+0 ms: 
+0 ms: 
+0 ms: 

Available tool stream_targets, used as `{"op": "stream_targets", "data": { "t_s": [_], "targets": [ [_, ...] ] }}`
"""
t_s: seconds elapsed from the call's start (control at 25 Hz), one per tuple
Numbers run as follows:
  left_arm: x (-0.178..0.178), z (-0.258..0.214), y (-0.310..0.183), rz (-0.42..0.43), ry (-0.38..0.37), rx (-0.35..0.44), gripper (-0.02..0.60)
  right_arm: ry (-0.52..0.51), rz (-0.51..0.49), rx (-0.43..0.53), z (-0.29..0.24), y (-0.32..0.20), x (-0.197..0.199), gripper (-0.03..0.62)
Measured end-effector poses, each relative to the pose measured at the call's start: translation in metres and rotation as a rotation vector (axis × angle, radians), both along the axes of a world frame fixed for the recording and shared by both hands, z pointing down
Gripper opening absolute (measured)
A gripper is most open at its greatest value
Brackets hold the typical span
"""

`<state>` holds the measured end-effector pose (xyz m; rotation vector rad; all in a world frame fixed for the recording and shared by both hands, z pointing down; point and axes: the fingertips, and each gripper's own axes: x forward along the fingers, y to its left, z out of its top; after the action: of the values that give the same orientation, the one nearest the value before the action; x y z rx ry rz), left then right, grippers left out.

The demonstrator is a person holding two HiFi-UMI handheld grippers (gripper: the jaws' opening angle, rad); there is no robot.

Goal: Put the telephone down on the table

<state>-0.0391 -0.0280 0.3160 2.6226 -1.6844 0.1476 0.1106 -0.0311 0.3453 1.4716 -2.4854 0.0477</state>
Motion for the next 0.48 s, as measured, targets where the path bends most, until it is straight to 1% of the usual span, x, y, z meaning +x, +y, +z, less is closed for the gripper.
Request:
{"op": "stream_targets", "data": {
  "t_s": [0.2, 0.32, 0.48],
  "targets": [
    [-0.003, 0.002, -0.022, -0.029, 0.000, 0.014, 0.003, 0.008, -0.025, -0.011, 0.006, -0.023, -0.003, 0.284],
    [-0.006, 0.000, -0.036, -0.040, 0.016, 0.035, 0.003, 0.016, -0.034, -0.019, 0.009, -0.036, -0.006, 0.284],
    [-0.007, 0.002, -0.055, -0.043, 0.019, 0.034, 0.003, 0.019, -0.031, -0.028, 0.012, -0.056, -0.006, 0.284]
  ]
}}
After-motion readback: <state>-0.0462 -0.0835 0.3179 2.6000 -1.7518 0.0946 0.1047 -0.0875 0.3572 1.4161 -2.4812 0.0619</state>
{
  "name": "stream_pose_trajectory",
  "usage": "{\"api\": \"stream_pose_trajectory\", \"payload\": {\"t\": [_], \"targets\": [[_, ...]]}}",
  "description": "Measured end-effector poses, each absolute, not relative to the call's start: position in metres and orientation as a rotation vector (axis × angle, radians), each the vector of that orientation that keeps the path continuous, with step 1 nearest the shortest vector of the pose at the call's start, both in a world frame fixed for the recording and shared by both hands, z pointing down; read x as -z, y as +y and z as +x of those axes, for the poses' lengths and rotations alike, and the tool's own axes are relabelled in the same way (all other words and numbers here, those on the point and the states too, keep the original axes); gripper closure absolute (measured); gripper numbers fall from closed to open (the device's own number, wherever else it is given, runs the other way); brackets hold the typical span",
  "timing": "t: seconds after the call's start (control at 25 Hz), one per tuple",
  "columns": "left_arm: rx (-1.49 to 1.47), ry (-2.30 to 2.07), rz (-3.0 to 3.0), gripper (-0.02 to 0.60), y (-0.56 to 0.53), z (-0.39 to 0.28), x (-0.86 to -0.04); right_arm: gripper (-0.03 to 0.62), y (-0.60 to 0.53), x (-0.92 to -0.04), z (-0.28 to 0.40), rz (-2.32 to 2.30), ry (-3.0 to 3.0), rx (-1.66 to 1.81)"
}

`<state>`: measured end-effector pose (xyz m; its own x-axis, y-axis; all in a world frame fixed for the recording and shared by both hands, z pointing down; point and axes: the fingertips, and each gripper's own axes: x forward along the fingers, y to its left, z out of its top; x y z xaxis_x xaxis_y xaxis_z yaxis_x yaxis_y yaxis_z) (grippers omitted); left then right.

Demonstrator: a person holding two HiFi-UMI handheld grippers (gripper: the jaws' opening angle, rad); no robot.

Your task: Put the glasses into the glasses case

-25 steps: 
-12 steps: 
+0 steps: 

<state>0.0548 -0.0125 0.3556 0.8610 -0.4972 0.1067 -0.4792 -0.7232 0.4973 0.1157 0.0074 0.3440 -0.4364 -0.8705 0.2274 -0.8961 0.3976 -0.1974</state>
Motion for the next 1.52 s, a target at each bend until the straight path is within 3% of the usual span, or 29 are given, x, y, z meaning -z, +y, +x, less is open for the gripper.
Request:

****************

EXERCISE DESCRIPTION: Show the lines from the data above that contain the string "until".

RESULT:
Motion for the next 0.48 s, as measured, targets where the path bends most, until it is straight to 1% of the usual span, x, y, z meaning +x, +y, +z, less is closed for the gripper.
Motion for the next 1.52 s, a target at each bend until the straight path is within 3% of the usual span, or 29 are given, x, y, z meaning -z, +y, +x, less is open for the gripper.

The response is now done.